Article 5: Definitions
·Your bargaining team is in tentative agreement with adding a new definition to our contract for split positions and cross-trained positions. Your bargaining team stood strong on their proposal to mandate management pay for all necessary training and education for nurses who work on units outside their home unit and nurses who split their FTE between two units. 
·Your bargaining team reasserted that we must strictly define AURN nurses who take temporary assignments vs traveler/agency nurses who are not protected under our agreement.
·We reached agreement on pivot nurses, pending tentative agreement on the full article. Pivot nurse is a new way to define when nurses who outside their own unit, not as a float nurse, specialty pool, or cross-trained nurse, but rather in an area they are qualified to work outside of their normal FTE/MRS position. This could be a nurse in Ambulatory for instance, who used to work in Acute Care or Critical Care who is still qualified to go back and pick up shifts beyond their requirements in their home unit. Many nurses across the hospital have taken on this work during dire staffing situations and we need clear definitions to reduce confusion over this role.
·Your bargaining team stood strong on regulating the length-of-stay for traveler/agency nurses to incentivize the hospital to invest in permanent staffing. 

Management Countered on the following articles:
Article 19- Posting and Filling of Positions
·Posting of Positions- They disagreed with us on flexibility around start and stop times- saying they want to make flexibility to make changes as they see fit. They also disagreed with us on posting additional open positions as soon as management is reasonably aware of more positions being open.
·Unit posting requirements- they agreed with us on adding language about postings being text paged out after the official email posting notification.

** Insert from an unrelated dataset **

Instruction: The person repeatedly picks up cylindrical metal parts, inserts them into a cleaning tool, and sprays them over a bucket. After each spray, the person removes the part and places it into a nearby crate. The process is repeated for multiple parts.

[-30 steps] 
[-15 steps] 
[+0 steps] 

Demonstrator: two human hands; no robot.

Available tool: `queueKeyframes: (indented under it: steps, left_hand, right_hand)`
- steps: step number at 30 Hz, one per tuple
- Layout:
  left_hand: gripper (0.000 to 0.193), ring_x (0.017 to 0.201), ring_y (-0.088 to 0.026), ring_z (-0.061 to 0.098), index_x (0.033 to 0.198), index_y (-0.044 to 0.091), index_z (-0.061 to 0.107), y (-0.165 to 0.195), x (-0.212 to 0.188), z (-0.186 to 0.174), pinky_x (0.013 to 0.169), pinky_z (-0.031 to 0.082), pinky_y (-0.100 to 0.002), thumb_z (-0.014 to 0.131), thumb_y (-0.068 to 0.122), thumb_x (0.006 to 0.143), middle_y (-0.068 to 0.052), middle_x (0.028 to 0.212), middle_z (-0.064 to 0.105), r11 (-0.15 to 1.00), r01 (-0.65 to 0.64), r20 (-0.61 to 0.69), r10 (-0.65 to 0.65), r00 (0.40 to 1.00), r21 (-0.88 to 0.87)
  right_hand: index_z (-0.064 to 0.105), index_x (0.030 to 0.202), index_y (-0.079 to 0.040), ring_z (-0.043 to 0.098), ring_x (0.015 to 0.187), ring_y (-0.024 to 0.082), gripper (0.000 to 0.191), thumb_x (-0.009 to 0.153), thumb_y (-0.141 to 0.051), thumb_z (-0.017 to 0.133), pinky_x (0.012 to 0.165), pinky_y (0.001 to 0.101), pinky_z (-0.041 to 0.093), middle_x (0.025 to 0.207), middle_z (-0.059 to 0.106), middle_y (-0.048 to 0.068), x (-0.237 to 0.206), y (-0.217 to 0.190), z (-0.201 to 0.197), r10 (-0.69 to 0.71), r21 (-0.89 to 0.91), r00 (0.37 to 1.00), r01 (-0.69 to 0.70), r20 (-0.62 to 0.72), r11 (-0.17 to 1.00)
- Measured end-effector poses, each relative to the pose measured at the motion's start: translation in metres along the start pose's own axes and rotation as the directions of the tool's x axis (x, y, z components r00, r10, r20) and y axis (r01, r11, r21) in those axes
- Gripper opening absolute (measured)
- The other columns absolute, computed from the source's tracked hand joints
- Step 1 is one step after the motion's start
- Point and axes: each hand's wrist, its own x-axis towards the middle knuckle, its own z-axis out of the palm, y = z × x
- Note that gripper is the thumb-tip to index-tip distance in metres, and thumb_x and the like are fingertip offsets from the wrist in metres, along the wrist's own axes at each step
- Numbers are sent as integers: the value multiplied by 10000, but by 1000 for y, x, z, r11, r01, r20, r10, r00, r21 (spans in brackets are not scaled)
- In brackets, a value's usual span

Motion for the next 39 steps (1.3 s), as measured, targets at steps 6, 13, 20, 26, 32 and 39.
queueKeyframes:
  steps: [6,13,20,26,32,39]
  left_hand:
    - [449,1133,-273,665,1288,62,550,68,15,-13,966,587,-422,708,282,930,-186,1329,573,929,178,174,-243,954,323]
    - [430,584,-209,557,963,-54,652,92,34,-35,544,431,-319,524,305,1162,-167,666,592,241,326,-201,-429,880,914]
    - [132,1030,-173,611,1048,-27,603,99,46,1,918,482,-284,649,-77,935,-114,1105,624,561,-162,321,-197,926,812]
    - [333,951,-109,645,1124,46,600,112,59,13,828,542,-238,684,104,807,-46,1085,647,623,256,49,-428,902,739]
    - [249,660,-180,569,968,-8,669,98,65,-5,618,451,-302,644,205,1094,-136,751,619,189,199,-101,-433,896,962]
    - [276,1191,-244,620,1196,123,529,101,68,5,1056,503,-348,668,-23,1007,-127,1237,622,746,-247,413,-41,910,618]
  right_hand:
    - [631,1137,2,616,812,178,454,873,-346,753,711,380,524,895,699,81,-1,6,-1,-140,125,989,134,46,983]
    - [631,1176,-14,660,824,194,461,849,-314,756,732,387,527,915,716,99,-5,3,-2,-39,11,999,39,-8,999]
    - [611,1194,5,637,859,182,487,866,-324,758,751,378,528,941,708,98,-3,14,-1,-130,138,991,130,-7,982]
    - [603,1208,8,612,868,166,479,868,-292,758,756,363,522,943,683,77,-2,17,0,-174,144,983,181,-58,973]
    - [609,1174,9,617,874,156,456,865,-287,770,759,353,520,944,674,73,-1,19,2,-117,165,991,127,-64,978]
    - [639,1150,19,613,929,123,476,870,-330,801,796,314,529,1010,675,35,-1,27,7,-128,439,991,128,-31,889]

Though we are in agreement that applying for positions cannot be made via text message.
·Effective Date to Transfer- we agree on employees transferring within 90 days after a position is awarded, unless the nurse and the employer mutually agree to a longer period. No more waiting for 6 months to transfer!

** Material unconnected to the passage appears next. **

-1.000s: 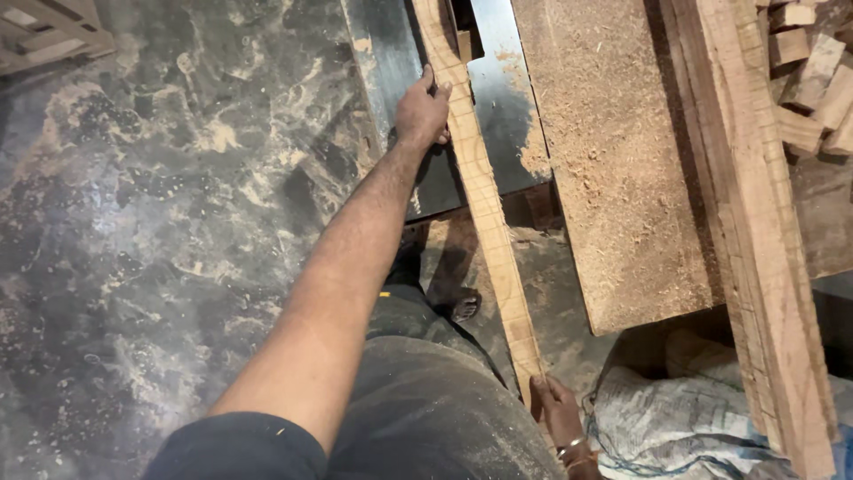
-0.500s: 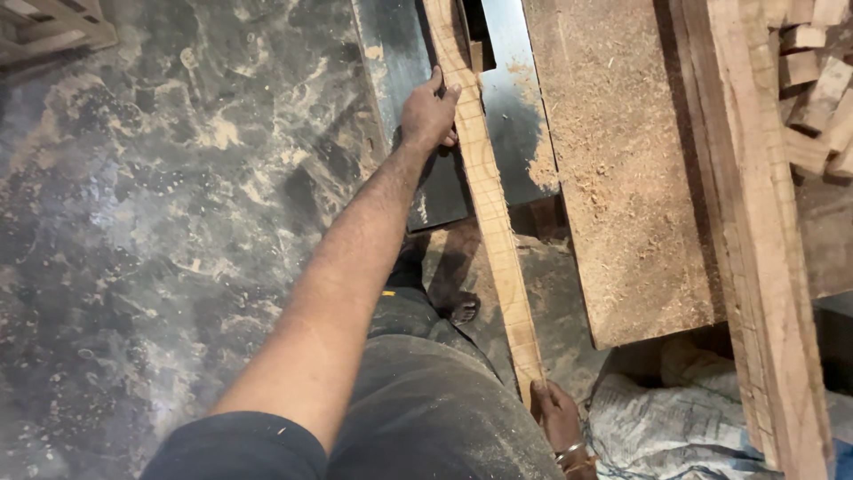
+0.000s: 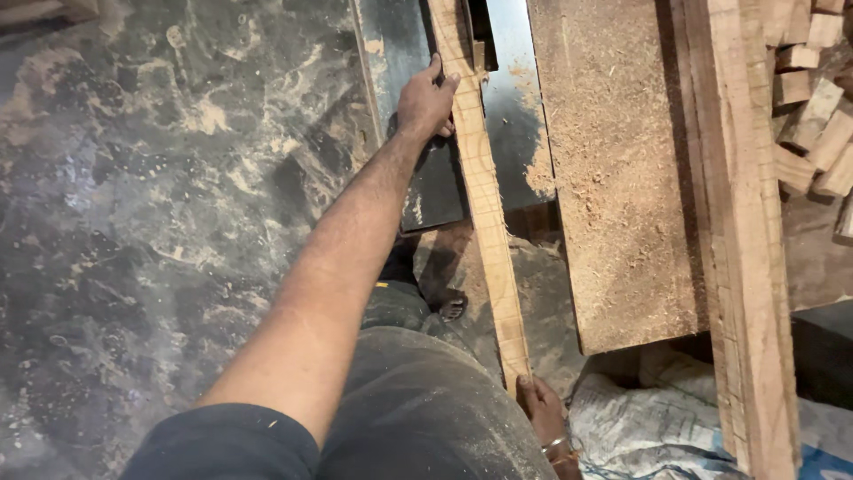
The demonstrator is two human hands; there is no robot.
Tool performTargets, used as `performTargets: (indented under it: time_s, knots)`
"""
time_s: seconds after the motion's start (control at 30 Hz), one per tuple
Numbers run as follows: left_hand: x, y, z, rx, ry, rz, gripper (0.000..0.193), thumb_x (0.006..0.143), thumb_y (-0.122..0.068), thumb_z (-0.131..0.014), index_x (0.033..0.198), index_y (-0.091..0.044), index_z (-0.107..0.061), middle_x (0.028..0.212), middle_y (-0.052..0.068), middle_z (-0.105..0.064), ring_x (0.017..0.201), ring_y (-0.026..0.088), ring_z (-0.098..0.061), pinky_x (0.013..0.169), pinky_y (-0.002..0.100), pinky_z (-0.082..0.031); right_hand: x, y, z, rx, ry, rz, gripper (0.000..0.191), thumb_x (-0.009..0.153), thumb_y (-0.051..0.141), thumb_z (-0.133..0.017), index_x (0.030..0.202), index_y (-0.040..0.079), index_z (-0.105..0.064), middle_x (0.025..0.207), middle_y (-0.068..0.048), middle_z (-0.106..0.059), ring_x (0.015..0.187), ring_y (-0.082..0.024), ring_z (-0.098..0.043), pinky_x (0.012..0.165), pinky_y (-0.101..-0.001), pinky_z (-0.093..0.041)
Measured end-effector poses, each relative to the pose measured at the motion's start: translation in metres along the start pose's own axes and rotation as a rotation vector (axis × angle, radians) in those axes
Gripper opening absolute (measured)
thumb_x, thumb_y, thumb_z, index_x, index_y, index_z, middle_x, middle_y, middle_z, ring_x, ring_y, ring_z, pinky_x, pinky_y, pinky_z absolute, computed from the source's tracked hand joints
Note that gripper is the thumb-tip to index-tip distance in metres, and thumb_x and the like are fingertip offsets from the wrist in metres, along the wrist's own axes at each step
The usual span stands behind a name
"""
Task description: The person feeds long thin wooden strips one at a time across a jointer, guiding each strip with both hands along the fence to plane its edge flat. After planing several strips, the person carries a finished strip away and sets it with other processed wood.
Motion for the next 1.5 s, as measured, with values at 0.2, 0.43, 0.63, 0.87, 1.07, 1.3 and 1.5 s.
performTargets:
  time_s: [0.2, 0.43, 0.63, 0.87, 1.07, 1.3, 1.5]
  knots:
    - [0.009, -0.001, 0.002, -0.032, -0.010, 0.002, 0.064, 0.097, -0.032, -0.062, 0.155, -0.017, -0.040, 0.069, 0.008, -0.075, 0.046, 0.016, -0.070, 0.047, 0.030, -0.063, -0.005, 0.032, -0.006, -0.124, 0.020, 0.083, 0.047, 0.100, 0.042, -0.060, 0.107, -0.002, -0.075, 0.082, -0.001, -0.070, 0.074, -0.009, -0.056, 0.067, -0.0270, -0.049]
    - [0.023, 0.001, 0.005, -0.029, -0.030, -0.028, 0.063, 0.097, -0.033, -0.064, 0.154, -0.016, -0.043, 0.066, 0.007, -0.075, 0.044, 0.015, -0.070, 0.045, 0.029, -0.063, -0.004, 0.048, -0.015, -0.079, 0.042, 0.073, 0.042, 0.101, 0.040, -0.060, 0.099, 0.000, -0.072, 0.072, 0.005, -0.054, 0.064, -0.007, -0.043, 0.056, -0.0258, -0.036]
    - [0.033, 0.000, 0.005, -0.021, -0.025, -0.067, 0.064, 0.097, -0.032, -0.064, 0.154, -0.013, -0.042, 0.065, 0.007, -0.075, 0.044, 0.015, -0.071, 0.045, 0.028, -0.063, 0.006, 0.043, -0.018, -0.036, 0.087, 0.075, 0.041, 0.102, 0.039, -0.059, 0.091, 0.001, -0.068, 0.067, 0.008, -0.045, 0.060, -0.006, -0.036, 0.051, -0.0258, -0.030]
    - [0.041, -0.003, 0.007, -0.031, -0.012, -0.054, 0.065, 0.098, -0.032, -0.063, 0.155, -0.012, -0.038, 0.066, 0.007, -0.076, 0.045, 0.015, -0.071, 0.045, 0.027, -0.063, 0.017, 0.052, -0.014, -0.239, 0.030, 0.220, 0.042, 0.100, 0.042, -0.057, 0.097, 0.002, -0.071, 0.073, 0.006, -0.060, 0.069, -0.006, -0.049, 0.061, -0.0238, -0.044]
    - [0.043, -0.008, 0.010, -0.033, -0.007, -0.056, 0.063, 0.099, -0.032, -0.063, 0.155, -0.013, -0.041, 0.068, 0.007, -0.076, 0.044, 0.015, -0.070, 0.046, 0.027, -0.062, 0.025, 0.042, -0.014, -0.235, 0.033, 0.132, 0.045, 0.100, 0.042, -0.058, 0.098, 0.000, -0.072, 0.073, 0.004, -0.056, 0.069, -0.009, -0.046, 0.060, -0.0260, -0.040]
    - [0.052, -0.007, 0.012, -0.030, -0.031, -0.064, 0.064, 0.097, -0.032, -0.063, 0.154, -0.013, -0.040, 0.067, 0.005, -0.077, 0.045, 0.013, -0.072, 0.046, 0.027, -0.064, 0.024, 0.050, -0.019, -0.192, 0.037, 0.115, 0.043, 0.100, 0.042, -0.058, 0.100, 0.001, -0.072, 0.073, 0.005, -0.055, 0.068, -0.008, -0.045, 0.059, -0.0258, -0.039]
    - [0.064, -0.008, 0.013, -0.021, -0.029, -0.078, 0.057, 0.099, -0.033, -0.064, 0.150, -0.012, -0.052, 0.069, 0.007, -0.077, 0.046, 0.015, -0.072, 0.046, 0.028, -0.063, 0.026, 0.056, -0.026, -0.090, 0.045, 0.094, 0.043, 0.101, 0.041, -0.059, 0.096, 0.000, -0.071, 0.069, 0.006, -0.050, 0.063, -0.007, -0.040, 0.053, -0.0258, -0.034]
Point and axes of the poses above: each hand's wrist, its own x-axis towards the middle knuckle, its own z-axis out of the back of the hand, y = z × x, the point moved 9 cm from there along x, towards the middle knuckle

·Transfer Introductory Period- they replaced mutual agreement with extending the introductory period with an additional 3 months or an additional 240 hours worked.
·Transition to Practice Programs- they moved this into another section.

Appendix D- Transition to Practice (TTP) Program
·We had some detailed discussion of how the hiring should be following the posting and filling of positions process for all jobs, along with our proposed definitions for job postings, for specialty fellowship and residency (new graduates).
·We are in agreement on the three pathways that exist- residency learning, specialty fellowship learning and fellowship learning.
·We are still discussing details around when a TTP is considered completed. 
·Management proposed that there should be a 10 week TTP that would have a reimbursement amount of $2083 and that the hour commitment is 1,560 hours worked after the program is completed. We need more information about the difference between orientations vs short TTP programs and why a reimbursement amount needs to be tied to an increasing number of positions as this could decrease recruitment efforts.
·Management was not willing to negotiate protections for workload issues for the TTP Coordinator that impact our members in the TTP program who can end up without enough support.

MOU- #8- Employee Health Care Access Committee
· We are close to agreement on the Employee Healthcare Access Committee being restarted and properly utilized to address health care access issues for our own members to find providers.